A useful way of understanding the class of problems that interest me, at least from a blogging perspective, is that I am interested in what this blog post has called "wicked problems", in contrast with "trivial problems," of the kind that their blog focuses upon.
Two major technical fields I know have areas that call themselves “complexity”—ours and dynamical systems. . . . [Another sense] reflects the way we use “complex” in ordinary speech: big, involved, hard-to-describe, requiring much effort even to comprehend. It included a cool notion that I think you may like called wicked problems . . . . This is different from our notion of a problem being wickedly hard—it has to do with framing the problem itself. . . .
The key is the notion of a wicked problem(WP). It is not that easy to define what they are, but here is the standard list of properties they have:
*The problem is not understood until after the formulation of a solution.
*Solutions to wicked problems are not right or wrong.
*Every wicked problem is essentially novel and unique.
*Every solution to a wicked problem is a “one shot operation.”
*Wicked problems have no given alternative solutions. . . .
In 1967 West Churchman introduced the concept of wicked problems in a journal article. . . . Horst Rittel and Melvin Webber formally described the concept of wicked problems later in 1973 where they contrasted WP’s from “trivial” problems such as those from mathematics, chess, or puzzle solving.
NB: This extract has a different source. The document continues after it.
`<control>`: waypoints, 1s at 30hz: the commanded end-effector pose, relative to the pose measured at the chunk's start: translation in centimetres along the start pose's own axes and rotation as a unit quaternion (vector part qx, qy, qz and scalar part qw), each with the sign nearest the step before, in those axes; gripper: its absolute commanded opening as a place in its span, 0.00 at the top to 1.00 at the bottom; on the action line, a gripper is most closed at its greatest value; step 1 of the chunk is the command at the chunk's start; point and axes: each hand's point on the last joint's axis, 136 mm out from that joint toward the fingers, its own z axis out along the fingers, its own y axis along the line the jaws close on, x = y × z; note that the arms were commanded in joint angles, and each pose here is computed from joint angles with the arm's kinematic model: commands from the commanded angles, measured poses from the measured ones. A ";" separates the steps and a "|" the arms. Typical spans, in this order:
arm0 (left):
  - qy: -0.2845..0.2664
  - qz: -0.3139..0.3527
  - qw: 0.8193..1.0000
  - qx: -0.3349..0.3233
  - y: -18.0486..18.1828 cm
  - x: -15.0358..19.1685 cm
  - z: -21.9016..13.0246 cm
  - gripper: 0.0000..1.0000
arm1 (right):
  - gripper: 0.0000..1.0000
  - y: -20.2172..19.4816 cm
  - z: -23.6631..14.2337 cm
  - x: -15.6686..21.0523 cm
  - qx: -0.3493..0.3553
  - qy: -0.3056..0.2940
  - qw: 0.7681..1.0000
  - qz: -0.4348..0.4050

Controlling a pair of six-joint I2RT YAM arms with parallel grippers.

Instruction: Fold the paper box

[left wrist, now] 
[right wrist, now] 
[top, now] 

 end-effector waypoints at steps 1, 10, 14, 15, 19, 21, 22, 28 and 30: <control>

Put another way, I enjoy the unstructured fumbling around trying to figure out how to determine what is going on and how to make sense of it and problem defining part of the process from unstructured or contradictory data, as much as I do the colder and more purely rational process of solving a well defined, but possibly very difficult, problem. I like big, messy, unsolved "one shot" problems.
Three senses of the word "complexity"
Put another way, the post distinguishes between three kinds of complexity, the first of which is the wicked problem sense (called it "real-world based" complexity) described above.
Their blog focuses on complexity in a second sense of problems that are wickedly hard to solve (generally the address whether it is theoretically possible to solve a kind of problem in a reasonable amount of time defined in a technical way, which is used to evaluate computer algorhythms and cyptography strength) because they are resource intensive to solve:
When we say “complexity” we almost always are referring to the resources needed to compute and solve some problem. The resources measured can be: time, space, randomness, nondeterminism, rounds, quantum operations, or other resources. Indeed sometimes we mix these together to get measures that limit two or more resources.
They also mention a third sense of the term which they call behavior based complexity, which is also a more common sense of the word than theirs, as used by places like the Sante Fe Institute, and which they claim is based upon:
[T]he notion of “a complex system.” . . . When many say complexity theory, they usually are referring to the type of behavior of a system. This type of complexity theory is all about behavior, about prediction, about chaos, about the tremendous forking of paths (bifurcations) that can arise from even simple systems that evolve over time.
I would quibble with their definition here. "Chaos theory" generally refers to deterministic dynamical systems whose outcomes are hard to predict because they are highly sensitive to initial conditions (like the weather), even if you know the often simple equations that govern them exactly, causing their outcomes to seem quasi-random, and happens to be related for non-obvious reasons to fractals.
Complexity theory is a kindred but analytically distinct endeavor (closely aligned with what sociologists and business management professors mean when they talk about "complex organizations"), and while chaos theory typically involves simple underlying equations, complexity theory does not. Complexity theory involves notions like "emergence," the conditions that cause systems to be complex, and how to apply simply strategies to deal with complex systems.
Still, while I quibble with their definition, I know what they mean and I agree that it is distinct. Indeed, I think that complexity is a pretty poor term to define the study of how intrinsically difficult certain classes of problems are to solve computationally, in terms of the resources necessary to solve them. It is a very valid area of study, but "complexity" theory is a poor name for it, because the problems that are addressed are generally straightforward and well defined.